CSE 6040, Fall 2015 [29]: PCA + SVD

The main topic of this class was a data analysis method referred to as Principal Components Analysis (PCA). The method requires computing the eigenvectors of a certain matrix; one way to compute those eigenvectors is to use a special factorization from linear algebra called the Singular Value Decomposition (SVD).

We covered these topics in class mostly on the whiteboard. What follows is a quick summary of the main ideas, taken from my written notes.

Motivation: Data "compression"

In previous classes, we've looked at 3 major tasks in data analysis: regression, classification, and clustering. Beyond these, the last problem area you'll consider in our class is what we'll call compression.

At a high level, the term compression simply refers to finding any compact representation of the data. Such representations can help us in two ways. First, it can make the data set smaller and therefore faster to process or analyze. Secondly, choosing a clever representation can reveal hidden structure.

As a concrete example, the specific task we discussed in the last class was one of dimensionality reduction: given a $d$-dimensional data set, we wish to transform it into a $k$-dimensional data set where $k \leq d$.

Choosing the $k$ axes in a clever way might even reveal structure that is hard to see in all $d$ original dimensions.
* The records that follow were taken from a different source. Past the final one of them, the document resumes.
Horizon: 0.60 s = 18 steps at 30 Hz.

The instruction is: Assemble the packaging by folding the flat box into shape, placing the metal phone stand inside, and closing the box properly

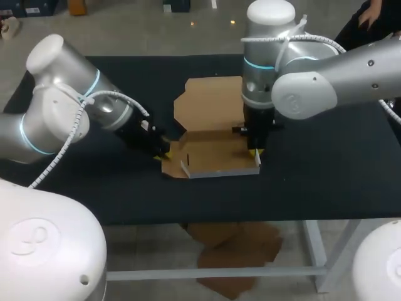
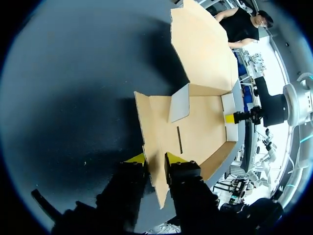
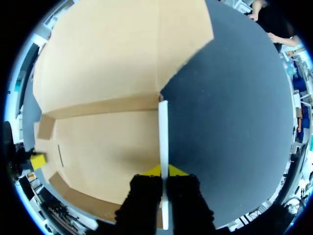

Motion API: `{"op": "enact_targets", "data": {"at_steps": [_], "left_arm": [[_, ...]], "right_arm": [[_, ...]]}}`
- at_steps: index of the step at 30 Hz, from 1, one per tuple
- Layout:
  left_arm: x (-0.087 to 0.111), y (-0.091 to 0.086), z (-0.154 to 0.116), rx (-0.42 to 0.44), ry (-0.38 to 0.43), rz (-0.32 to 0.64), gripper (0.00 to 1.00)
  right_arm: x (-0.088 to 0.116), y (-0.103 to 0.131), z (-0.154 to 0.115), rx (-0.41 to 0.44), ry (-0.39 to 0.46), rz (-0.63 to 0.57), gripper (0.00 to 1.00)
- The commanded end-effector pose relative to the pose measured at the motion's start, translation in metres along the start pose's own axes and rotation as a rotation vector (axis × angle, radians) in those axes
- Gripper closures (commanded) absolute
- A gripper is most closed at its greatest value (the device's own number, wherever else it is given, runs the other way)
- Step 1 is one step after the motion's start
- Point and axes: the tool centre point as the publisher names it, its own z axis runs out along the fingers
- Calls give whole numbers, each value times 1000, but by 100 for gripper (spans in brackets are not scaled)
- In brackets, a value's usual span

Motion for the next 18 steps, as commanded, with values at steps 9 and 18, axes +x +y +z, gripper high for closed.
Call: {"op": "enact_targets", "data": {"at_steps": [9, 18], "left_arm": [[34, -2, -6, 44, -164, 2, 100], [54, -5, -5, 64, -272, -18, 100]], "right_arm": [[0, 1, -1, 4, -1, -1, 100], [0, 1, -1, 4, -1, -1, 100]]}}
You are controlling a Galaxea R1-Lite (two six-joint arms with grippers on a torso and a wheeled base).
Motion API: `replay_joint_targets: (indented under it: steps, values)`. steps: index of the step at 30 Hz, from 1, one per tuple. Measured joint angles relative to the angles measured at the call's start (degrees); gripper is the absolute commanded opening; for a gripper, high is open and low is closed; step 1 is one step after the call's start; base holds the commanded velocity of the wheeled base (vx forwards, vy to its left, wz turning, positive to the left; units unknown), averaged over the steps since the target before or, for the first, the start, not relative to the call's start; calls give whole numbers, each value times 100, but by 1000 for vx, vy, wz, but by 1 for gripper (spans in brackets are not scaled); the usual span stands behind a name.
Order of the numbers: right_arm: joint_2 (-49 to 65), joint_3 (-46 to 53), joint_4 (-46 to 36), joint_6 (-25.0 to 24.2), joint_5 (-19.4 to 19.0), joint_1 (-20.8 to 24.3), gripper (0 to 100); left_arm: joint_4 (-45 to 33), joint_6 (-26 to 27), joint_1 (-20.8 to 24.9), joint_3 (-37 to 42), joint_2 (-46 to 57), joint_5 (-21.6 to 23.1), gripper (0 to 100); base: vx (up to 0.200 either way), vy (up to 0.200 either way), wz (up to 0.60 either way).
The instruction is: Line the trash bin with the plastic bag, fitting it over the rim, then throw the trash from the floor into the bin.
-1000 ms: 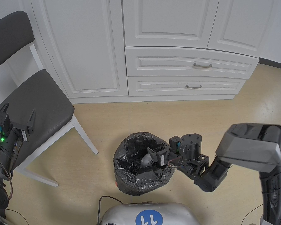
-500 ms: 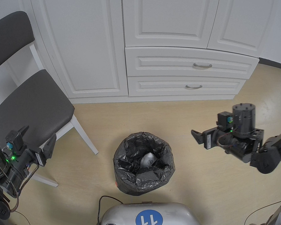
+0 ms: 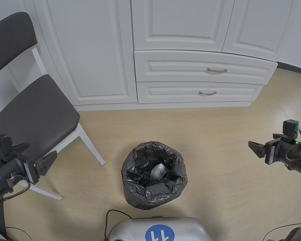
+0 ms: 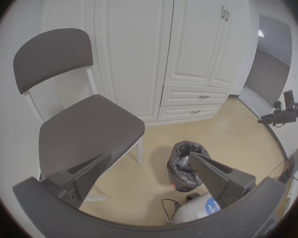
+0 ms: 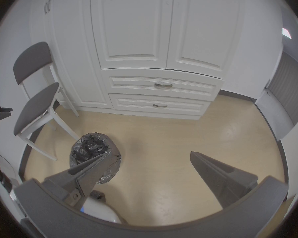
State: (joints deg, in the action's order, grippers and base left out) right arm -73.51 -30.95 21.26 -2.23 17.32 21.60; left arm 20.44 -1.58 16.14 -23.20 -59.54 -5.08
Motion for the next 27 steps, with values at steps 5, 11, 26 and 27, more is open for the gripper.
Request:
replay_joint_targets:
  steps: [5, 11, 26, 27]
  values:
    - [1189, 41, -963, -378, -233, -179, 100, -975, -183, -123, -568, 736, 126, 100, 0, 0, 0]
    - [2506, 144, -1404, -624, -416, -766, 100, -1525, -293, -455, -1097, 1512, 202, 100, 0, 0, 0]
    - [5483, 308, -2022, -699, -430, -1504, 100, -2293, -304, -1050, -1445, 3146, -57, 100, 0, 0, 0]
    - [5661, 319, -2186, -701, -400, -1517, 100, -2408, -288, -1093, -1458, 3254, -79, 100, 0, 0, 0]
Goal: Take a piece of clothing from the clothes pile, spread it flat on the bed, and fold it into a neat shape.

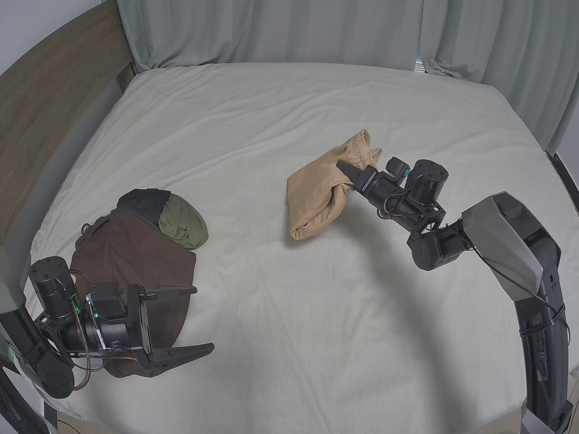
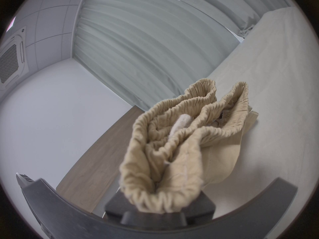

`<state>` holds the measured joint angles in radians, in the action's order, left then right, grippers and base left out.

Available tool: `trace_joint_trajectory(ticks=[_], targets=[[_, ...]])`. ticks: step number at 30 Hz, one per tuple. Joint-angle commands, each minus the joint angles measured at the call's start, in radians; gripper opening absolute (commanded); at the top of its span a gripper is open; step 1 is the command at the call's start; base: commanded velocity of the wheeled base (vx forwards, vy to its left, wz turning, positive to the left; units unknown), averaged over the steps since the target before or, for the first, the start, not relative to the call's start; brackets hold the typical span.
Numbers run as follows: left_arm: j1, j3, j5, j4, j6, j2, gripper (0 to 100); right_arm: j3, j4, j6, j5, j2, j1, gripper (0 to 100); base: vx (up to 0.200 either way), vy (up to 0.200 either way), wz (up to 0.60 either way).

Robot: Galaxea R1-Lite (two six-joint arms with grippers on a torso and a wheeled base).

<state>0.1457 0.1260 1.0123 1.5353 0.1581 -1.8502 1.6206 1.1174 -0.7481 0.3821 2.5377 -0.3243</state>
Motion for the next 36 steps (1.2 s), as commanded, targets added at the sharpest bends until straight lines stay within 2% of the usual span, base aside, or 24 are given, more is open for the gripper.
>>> trace_joint_trajectory(ticks=[1,8,14,24,25,30,36], targets=[[-0.002,-0.003,0.000,0.000,0.000,-0.003,100,0.027,-0.008,0.001,0.000,0.092,0.021,0,0.000,0.000,0.00],[0.000,-0.003,0.000,0.000,0.000,0.002,100,-0.079,0.019,0.006,-0.006,0.110,0.022,0,0.000,0.000,0.00],[0.000,-0.002,0.000,0.000,0.000,0.005,100,-0.217,0.116,0.006,-0.012,0.108,0.021,0,0.000,0.000,0.00],[0.005,-0.002,0.000,0.002,0.000,0.006,100,-0.314,0.232,0.012,-0.011,0.112,0.042,0,0.000,0.000,0.00],[0.008,0.000,0.000,0.002,0.000,0.006,100,-0.314,0.232,0.012,-0.011,0.112,0.042,100,0.000,0.000,0.00],[0.014,0.001,0.000,0.002,0.000,0.006,100,-0.318,0.236,0.016,-0.012,0.108,0.048,100,0.000,0.000,0.00],[0.014,0.003,0.000,0.002,0.000,0.006,100,-0.516,0.292,0.122,-0.011,0.064,0.045,100,0.000,0.000,0.00]])
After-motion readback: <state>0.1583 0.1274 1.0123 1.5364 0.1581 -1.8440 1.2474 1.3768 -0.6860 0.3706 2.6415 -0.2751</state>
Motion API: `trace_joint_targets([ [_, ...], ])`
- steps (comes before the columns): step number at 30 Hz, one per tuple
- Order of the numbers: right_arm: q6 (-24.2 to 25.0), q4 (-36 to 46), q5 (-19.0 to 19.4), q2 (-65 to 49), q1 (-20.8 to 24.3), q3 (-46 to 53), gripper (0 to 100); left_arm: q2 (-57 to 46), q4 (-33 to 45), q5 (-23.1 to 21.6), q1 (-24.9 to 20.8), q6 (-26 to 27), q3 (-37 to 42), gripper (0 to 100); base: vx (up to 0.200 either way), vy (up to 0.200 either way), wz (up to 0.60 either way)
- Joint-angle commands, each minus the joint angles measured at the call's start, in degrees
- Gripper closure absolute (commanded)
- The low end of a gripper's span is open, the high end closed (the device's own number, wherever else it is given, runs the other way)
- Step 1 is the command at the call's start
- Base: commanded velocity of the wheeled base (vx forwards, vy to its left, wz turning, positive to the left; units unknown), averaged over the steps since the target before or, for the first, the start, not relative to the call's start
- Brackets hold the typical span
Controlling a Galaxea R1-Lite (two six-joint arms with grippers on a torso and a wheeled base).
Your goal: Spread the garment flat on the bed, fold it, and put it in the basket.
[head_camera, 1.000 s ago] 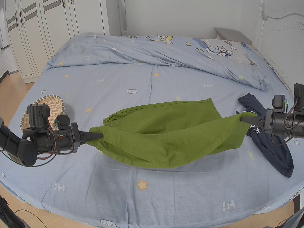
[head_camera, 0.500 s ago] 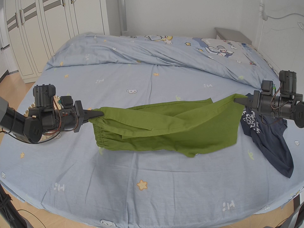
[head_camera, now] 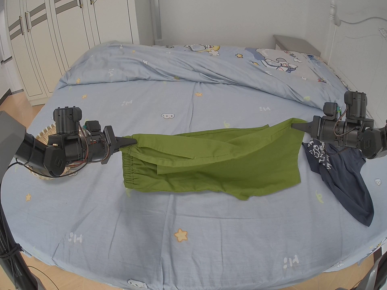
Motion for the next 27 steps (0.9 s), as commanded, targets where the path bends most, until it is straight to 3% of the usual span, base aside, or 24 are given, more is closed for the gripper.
trace_joint_targets([
  [1, -1.2, -1.3, -0.1, 2.0, -0.5, 0.1, 100, 1.5, -1.0, -0.1, -0.1, 0.3, -2.0, 100, 0.000, 0.000, 0.00],
  [27, -0.9, -11.5, -3.3, 9.3, 0.0, -5.0, 100, 8.2, -7.1, 0.4, 0.7, 0.1, -4.1, 100, 0.000, 0.000, 0.00],
])
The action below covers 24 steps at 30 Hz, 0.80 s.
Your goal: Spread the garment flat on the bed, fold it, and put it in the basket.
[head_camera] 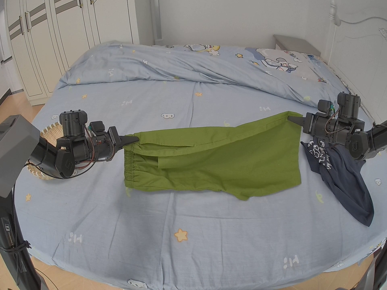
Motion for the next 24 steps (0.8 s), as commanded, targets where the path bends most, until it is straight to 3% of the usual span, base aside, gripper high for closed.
trace_joint_targets([
  [1, 0.0, -0.4, -0.3, 1.8, 0.3, -1.3, 100, 0.9, -0.1, 0.1, 0.0, 0.0, 0.1, 100, 0.000, 0.000, 0.00],
  [4, 0.1, -0.7, -2.7, 3.1, 1.1, -3.6, 100, 1.0, -0.2, 0.2, 0.1, 0.1, 0.2, 100, 0.000, 0.000, 0.00],
  [15, 0.3, -0.3, -4.6, 5.4, 2.9, -6.9, 100, 1.4, -1.5, 0.3, 0.5, 0.0, 0.4, 100, 0.000, 0.000, 0.00],
  [16, 0.3, -0.5, -5.0, 5.6, 2.9, -7.3, 0, 1.6, -1.5, 0.3, 0.4, 0.0, 0.3, 100, 0.000, 0.000, 0.00],
  [17, 0.3, -0.3, -5.0, 5.8, 2.8, -7.5, 0, 2.0, -1.5, 0.5, 0.4, 0.0, 0.0, 100, 0.000, 0.000, 0.00],
  [18, 0.3, -0.3, -5.0, 5.9, 2.8, -7.7, 0, 2.0, -1.5, 0.5, 0.5, 0.0, 0.0, 0, 0.000, 0.000, 0.00],
  [24, 0.5, -1.0, -5.8, 7.2, 2.8, -8.1, 0, 3.9, -1.5, 3.7, 0.4, -0.7, -2.2, 0, 0.000, 0.000, 0.00],
])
For instance, look at the 3-D examples at the "visualizing PCA" website we looked at during this class, where the first principal component axis reveals 3 sub-clusters: http://setosa.io/ev/principal-component-analysis/

PCA: Definitions

Input data matrix, centered. Per our usual conventions, let $x_0, \ldots, x_{m-1}$ be the input data where $x_i \in \mathbb{R}^d$ is a $d$-dimensional real-valued vector. As usual, we can stack these into a data matrix, denoted $X \equiv \left(\begin{array}{c} x_0^T \\ \vdots \\ x_{m-1}^T \end{array}\right)$.

However, we'll add one more important assumption: these data should be centered about their mean, i.e., $\frac{1}{m} \sum_{i=0}^{m-1} x_i = 0$. If the data are not, preprocess them accordingly.

Projections. Let $\varphi \in \mathbb{R}^d$ be a vector of unit length, i.e., $\|\varphi\|_2^2 = \varphi^T \varphi = 1$. The projection of a data point $x_i$ onto $\varphi$ is $x_i^T \varphi$, which measures the length of the projected vector.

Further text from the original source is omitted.